Along with being early adopters and very vocal advocates for the game, it’s been revealed that New Zealanders were also responsible for the decision to allow easy sharing of results on Twitter with the use of coloured emoji squares. The trend first started after New Zealand users of the game decided to manually enter their Wordle results onto Twitter using the coloured box emojis. It’s both embarrassing and, I guess, slightly admirable that New Zealanders chose to manually input those little coloured boxes to their Twitter. But it was definitely a boon for the creators of the coloured box emoji because nobody had ever used those before Wordle came along.

The efforts of those early New Zealand players were all it took for the game’s creator to notice us down here and decide to make it easier for Twitter to become one long advert for Wordle, introducing the share function that automatically generates the emoji boxes in an at-first-subtly-pleasing-but-later-subtly-infuriating coloured grid.

“The emoji grid just leaves the colours and it’s a way for you to share how you did without ruining the game for others, which has really led to this communal aspect specifically on Twitter,” Wardle explained to RNZ.

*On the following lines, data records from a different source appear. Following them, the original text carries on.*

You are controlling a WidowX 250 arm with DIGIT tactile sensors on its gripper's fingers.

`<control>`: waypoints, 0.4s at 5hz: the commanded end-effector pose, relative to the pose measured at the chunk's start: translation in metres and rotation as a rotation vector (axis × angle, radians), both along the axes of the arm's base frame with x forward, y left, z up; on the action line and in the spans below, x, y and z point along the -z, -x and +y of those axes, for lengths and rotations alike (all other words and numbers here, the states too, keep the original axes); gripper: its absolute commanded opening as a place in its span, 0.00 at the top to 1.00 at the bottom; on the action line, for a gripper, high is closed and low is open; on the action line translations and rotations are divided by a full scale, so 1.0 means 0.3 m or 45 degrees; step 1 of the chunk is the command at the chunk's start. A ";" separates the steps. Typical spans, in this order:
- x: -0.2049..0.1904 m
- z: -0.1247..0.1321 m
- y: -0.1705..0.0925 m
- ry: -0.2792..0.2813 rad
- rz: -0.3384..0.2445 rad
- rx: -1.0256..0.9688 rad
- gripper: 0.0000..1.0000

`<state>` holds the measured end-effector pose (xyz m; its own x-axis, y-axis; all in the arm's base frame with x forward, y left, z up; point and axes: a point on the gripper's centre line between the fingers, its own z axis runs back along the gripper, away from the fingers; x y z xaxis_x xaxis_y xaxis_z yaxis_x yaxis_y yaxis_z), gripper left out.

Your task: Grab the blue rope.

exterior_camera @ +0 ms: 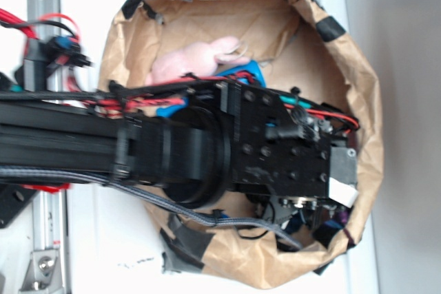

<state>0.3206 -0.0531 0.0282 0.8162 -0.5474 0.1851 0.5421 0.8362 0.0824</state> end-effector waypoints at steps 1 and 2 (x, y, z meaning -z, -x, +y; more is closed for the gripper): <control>0.025 -0.079 -0.040 -0.035 -0.023 0.059 1.00; 0.029 -0.069 -0.024 -0.043 -0.010 0.030 1.00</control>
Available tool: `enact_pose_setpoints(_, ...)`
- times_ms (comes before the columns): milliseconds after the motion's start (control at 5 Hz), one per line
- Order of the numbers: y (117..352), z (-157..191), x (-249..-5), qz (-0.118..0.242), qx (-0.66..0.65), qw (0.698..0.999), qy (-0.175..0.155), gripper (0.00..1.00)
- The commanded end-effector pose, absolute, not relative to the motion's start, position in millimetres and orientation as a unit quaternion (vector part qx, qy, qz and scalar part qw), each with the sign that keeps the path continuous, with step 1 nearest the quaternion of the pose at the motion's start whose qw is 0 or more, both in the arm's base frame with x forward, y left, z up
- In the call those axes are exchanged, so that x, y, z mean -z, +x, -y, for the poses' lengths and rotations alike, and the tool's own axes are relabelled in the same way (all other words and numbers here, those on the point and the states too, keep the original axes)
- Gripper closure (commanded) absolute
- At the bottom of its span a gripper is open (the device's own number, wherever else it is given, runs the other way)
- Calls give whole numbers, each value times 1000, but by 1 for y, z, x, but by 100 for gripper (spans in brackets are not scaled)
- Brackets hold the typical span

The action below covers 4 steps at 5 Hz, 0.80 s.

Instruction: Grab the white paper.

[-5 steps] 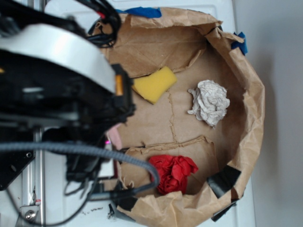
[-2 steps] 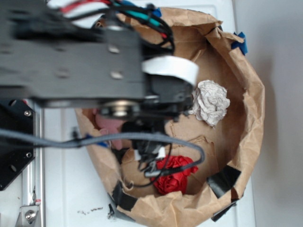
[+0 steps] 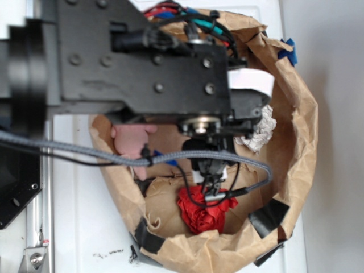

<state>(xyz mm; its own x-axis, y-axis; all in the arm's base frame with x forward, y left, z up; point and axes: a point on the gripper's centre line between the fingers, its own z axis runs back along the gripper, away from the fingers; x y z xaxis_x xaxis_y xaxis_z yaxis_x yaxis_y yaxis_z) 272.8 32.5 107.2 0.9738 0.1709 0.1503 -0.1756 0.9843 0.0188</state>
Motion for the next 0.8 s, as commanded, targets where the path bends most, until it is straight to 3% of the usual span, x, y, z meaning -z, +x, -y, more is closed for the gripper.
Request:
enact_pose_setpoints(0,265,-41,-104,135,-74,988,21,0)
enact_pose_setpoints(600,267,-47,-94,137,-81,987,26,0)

Instead of expressing any regret over the decision to allow easy sharing to Twitter, Wardle appears to still be in support of the move. Others have become, if not infuriated, at least mildly agitated by the arrival of the coloured squares.

“I shall probably never play ‘Wordle’ because games that market themselves by encouraging users to spam Twitter annoy the piss out of me,” said one person.

Another simply said: “Nobody cares about your Wordle performance.” 

One anonymous source even admitted to The Spinoff that despite sharing their own Wordle result a handful of times, they now felt angered by the proliferation of the emojis on their Twitter feed. “I wish there was a simple way I could hide the emojis, perhaps a mute function,” they mused.

While an apology for the social media trend is unlikely to see Wordle score-sharing come to an end, it will be a step in the right direction, encouraging international Twitter to forgive New Zealand for the casual annoyance so they can return to aimlessly dreaming of one day being able to visit us instead.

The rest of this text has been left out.